| TRY IT |
Tally the lines in the listing below that contain "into" and report the tally alone.

| RECORDED INFORMATION |
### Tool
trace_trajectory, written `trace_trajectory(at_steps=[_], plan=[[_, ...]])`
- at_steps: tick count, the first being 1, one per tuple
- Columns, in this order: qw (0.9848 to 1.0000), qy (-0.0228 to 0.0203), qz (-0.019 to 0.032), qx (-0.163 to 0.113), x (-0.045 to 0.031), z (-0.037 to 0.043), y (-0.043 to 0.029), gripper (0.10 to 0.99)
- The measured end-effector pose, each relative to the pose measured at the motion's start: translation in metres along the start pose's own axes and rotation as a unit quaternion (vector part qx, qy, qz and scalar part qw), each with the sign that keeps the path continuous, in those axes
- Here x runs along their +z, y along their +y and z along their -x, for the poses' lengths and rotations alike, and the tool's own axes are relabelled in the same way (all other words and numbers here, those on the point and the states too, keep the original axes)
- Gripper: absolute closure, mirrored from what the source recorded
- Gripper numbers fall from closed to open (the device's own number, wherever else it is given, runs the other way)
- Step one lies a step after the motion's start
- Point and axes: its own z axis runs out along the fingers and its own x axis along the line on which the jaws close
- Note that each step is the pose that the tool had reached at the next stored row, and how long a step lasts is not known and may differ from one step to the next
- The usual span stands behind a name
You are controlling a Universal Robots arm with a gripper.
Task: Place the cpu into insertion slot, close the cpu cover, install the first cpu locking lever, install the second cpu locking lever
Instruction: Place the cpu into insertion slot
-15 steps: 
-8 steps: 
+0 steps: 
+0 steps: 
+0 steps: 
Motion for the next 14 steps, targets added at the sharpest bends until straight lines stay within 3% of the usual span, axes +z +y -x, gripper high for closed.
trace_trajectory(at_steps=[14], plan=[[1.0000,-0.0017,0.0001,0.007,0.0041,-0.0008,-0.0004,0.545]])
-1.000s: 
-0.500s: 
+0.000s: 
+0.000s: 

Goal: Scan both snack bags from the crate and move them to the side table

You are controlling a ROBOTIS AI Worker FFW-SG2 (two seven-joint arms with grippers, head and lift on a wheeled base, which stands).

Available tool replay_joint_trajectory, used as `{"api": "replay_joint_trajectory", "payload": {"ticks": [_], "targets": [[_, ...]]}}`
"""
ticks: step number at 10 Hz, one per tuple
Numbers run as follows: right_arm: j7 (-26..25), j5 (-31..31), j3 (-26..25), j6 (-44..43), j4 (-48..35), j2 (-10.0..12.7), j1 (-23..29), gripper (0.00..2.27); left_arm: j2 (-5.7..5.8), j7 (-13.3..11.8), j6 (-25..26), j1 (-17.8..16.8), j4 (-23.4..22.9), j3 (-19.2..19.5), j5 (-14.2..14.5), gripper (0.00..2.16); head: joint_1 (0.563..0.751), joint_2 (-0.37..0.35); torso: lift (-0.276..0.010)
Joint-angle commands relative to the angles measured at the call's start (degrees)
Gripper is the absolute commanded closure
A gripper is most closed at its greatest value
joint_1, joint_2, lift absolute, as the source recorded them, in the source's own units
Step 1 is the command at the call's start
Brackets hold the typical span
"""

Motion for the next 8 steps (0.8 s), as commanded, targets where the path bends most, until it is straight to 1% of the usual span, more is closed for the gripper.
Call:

| TASK ANSWER |
2